* TASK REQUIREMENTS:
Return the material below exactly, but only from the line with "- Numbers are" through the line with "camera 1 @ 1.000", and without its pictures.

————————

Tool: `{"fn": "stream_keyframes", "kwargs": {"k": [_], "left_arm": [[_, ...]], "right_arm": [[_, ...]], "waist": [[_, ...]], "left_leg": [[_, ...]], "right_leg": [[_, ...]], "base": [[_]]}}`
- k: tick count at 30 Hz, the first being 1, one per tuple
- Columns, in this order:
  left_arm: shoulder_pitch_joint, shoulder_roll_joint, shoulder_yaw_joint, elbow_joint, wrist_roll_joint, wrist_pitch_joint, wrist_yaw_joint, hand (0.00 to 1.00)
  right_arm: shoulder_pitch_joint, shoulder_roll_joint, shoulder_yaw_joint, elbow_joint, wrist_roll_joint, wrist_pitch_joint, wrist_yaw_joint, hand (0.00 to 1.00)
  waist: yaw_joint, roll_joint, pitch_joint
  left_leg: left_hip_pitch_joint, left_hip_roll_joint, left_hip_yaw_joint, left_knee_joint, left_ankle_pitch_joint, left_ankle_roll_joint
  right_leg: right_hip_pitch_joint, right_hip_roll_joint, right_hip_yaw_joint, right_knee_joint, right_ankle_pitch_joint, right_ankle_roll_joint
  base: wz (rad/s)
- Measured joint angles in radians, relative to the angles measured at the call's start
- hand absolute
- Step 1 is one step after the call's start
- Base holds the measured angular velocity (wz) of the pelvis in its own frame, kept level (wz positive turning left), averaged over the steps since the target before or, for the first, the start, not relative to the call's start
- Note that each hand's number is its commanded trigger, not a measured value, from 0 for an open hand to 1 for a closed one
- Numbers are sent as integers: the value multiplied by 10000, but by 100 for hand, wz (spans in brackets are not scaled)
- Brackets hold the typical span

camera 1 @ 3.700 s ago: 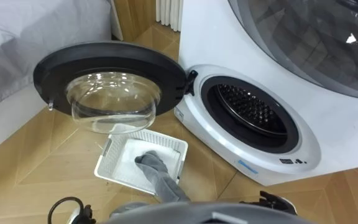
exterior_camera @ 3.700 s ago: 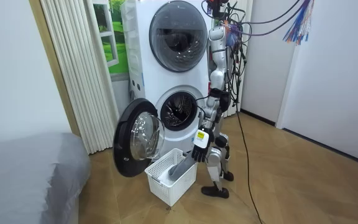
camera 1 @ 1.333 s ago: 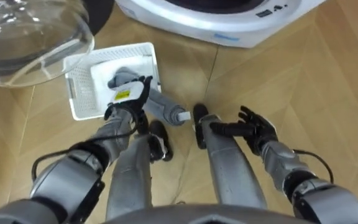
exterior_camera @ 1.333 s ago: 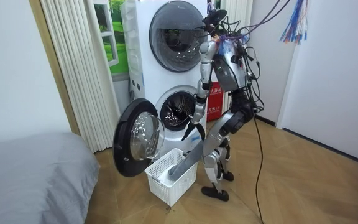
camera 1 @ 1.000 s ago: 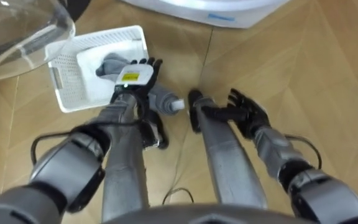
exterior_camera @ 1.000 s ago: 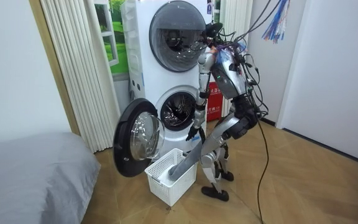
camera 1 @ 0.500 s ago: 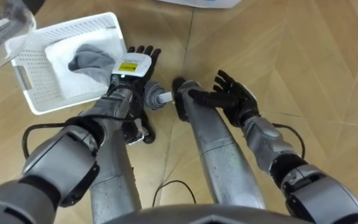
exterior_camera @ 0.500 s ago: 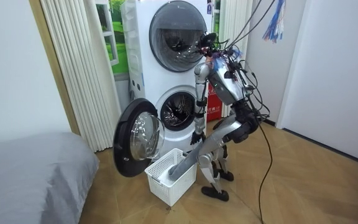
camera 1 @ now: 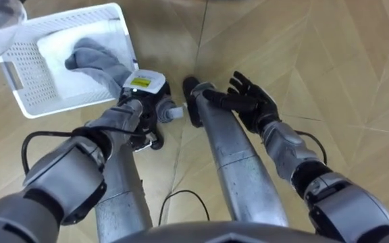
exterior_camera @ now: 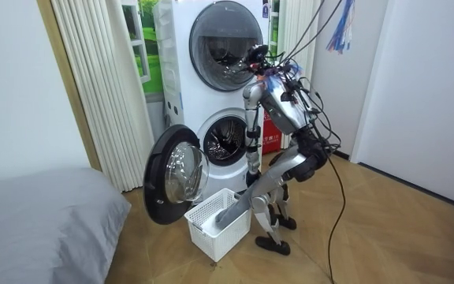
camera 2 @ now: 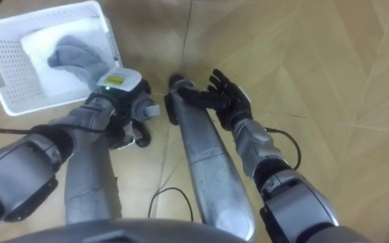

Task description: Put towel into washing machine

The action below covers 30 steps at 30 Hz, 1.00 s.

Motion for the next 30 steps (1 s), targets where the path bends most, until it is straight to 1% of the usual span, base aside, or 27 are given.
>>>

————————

* SOLUTION TO THIS PROBLEM:
- Numbers are sent as integers: the value multiplied by 10000, but by 100 for hand, wz (spans in brackets are not scaled)
- Brackets hold the typical span

camera 1 @ 3.700 s ago: 
exterior_camera @ 3.700 s ago: 
camera 1 @ 1.333 s ago: 
exterior_camera @ 1.333 s ago: 
camera 1 @ 1.000 s ago: 

There is nothing further to this exercise.